Ban off, Kashmir phones ring again

SRINAGAR, Kashmir -- When the cellphone started to ring, after 71 days of silence, the crowd erupted into a loud cheer.

After imposing a complete communications blackout two months ago, the Indian government Monday partially restored cellphone service in the Kashmir Valley, home to about 8 million people.

The region's cell service had been shut off in the hours before the Hindu nationalist government of India's prime minister, Narendra Modi, announced Aug. 5 the revocation of a constitutional provision that gave partial autonomy to Kashmir.

The elimination of cell service was one of the most difficult aspects of India's continuing crackdown in region, which has been caught in a long-standing and often brutal territorial dispute between India and Pakistan.

On Monday afternoon, a group of Kashmiris gathered inside a park in Srinagar, Kashmir's biggest city, and waited for service to return, some waving their cellphones in the air, searching for a signal.

As soon as service was restored, people made the calls they had been yearning to place for months.

Lovers wanted to know if their partners were doing fine; businesspeople wanted to know about their customers; doctors wanted to know what had happened to patients. And parents could finally speak with their children studying outside the valley.

Restoration of mobile service meant some semblance of normalcy could return to the daily lives of the people here, who are living under a virtual siege.

On the streets of Srinagar, soldiers are everywhere, shops are open early in the day, causing a rush for goods before they close, and public transport is still missing. Sporadic protests still break out between Kashmiris and Indian security forces.

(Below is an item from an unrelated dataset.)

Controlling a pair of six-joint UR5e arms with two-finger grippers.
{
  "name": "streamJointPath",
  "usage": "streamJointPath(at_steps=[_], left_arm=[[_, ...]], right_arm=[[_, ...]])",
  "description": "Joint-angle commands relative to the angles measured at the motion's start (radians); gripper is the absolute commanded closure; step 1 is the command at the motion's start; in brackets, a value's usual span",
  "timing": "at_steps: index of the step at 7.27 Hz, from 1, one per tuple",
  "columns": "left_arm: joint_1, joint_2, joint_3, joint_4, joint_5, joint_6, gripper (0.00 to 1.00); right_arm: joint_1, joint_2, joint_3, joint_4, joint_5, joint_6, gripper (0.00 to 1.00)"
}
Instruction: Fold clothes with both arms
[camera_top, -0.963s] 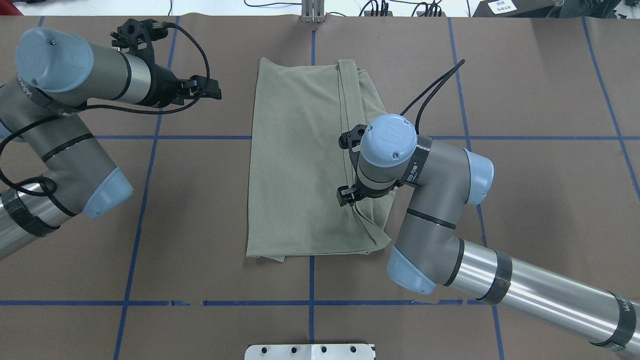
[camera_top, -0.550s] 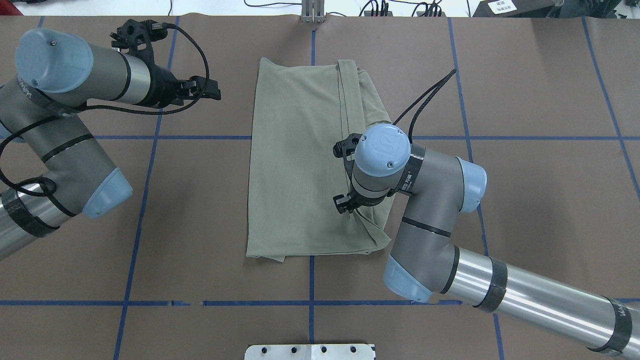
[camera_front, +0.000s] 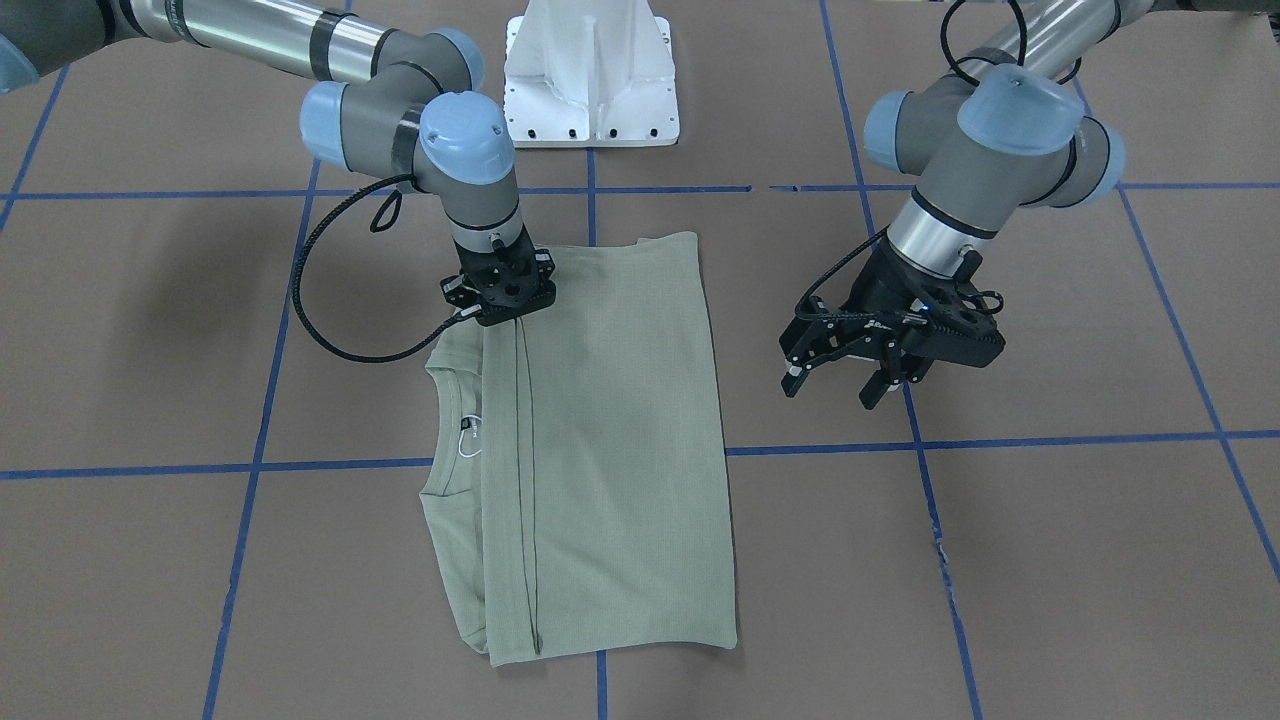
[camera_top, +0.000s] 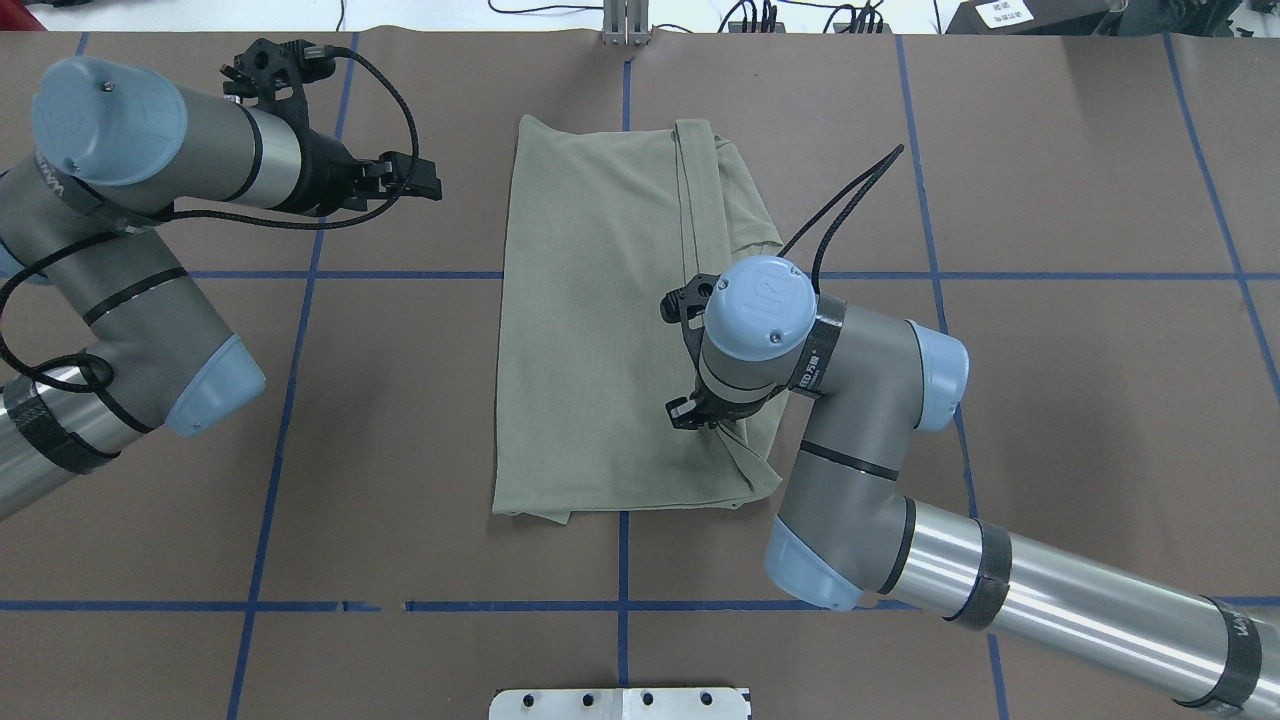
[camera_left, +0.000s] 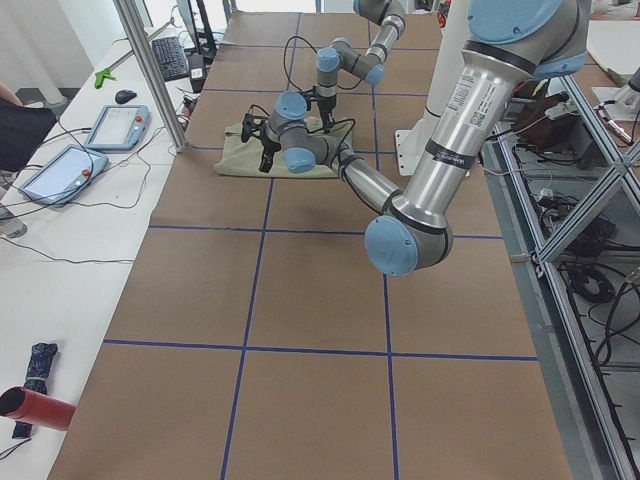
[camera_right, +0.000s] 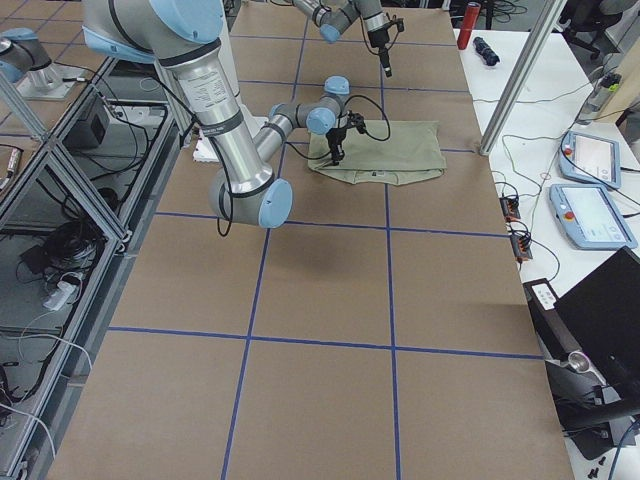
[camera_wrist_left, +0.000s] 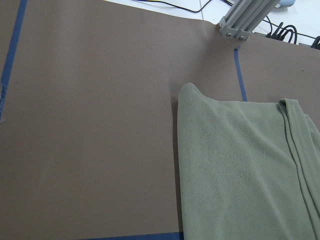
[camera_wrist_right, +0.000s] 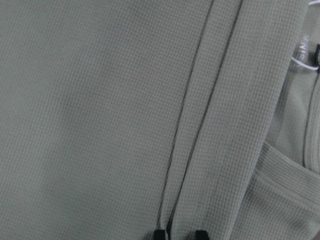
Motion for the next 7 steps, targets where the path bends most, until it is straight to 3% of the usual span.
streamJointPath(at_steps=[1, 3, 4, 5, 7], left_arm=[[0.000, 0.000, -0.001, 0.000, 0.000, 0.002, 0.00], [0.000, -0.003, 0.004, 0.001, 0.002, 0.012, 0.00], [0.000, -0.003, 0.007, 0.001, 0.000, 0.012, 0.00], [0.000, -0.005, 0.007, 0.001, 0.002, 0.014, 0.00], [0.002, -0.011, 0.007, 0.001, 0.002, 0.012, 0.00]], right_arm=[[-0.001, 0.000, 0.000, -0.001, 0.000, -0.001, 0.80], [-0.001, 0.001, 0.000, 0.000, 0.002, 0.000, 0.83], [0.001, 0.000, 0.002, 0.000, 0.005, 0.000, 0.88], [0.001, -0.008, 0.011, 0.000, 0.009, 0.002, 1.00], [0.004, -0.057, 0.044, -0.003, -0.002, 0.001, 1.00]])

Many people making their first calls wanted to know how the world was responding to the situation in Kashmir.

"Does the world know we have been dying a slow death?" Firdous Ahmad, a Srinagar resident, asked a friend on the phone inside the park.

Ahmad's friend told him that there had been protests in New York and in London, but that in the southern Indian city of Bangalore where he lived, no one cared about what was going on in Kashmir.

Doctors said the resumption of cell service would help save the lives of people in need of ambulances and other urgent medical care.

"People won't die now because they can't call an ambulance," said Irfan Hussain, a cardiologist who works at a large hospital in Kashmir. "A working phone will help people living in far-flung areas."

Even after Monday's partial restoration of service, many Kashmiris remain cut off, as service was restored only for those with billing plans with phone companies, not for those using prepaid phones.

The Kashmir Valley has more than 6 million mobile subscribers, out of which more than 60% rely on prepaid phones, which still do not work.

So as others celebrated, Haider Nazir said he was disappointed because he uses a prepaid phone.

"They are hoping we would resume our normal life, but that won't happen anytime soon," he said.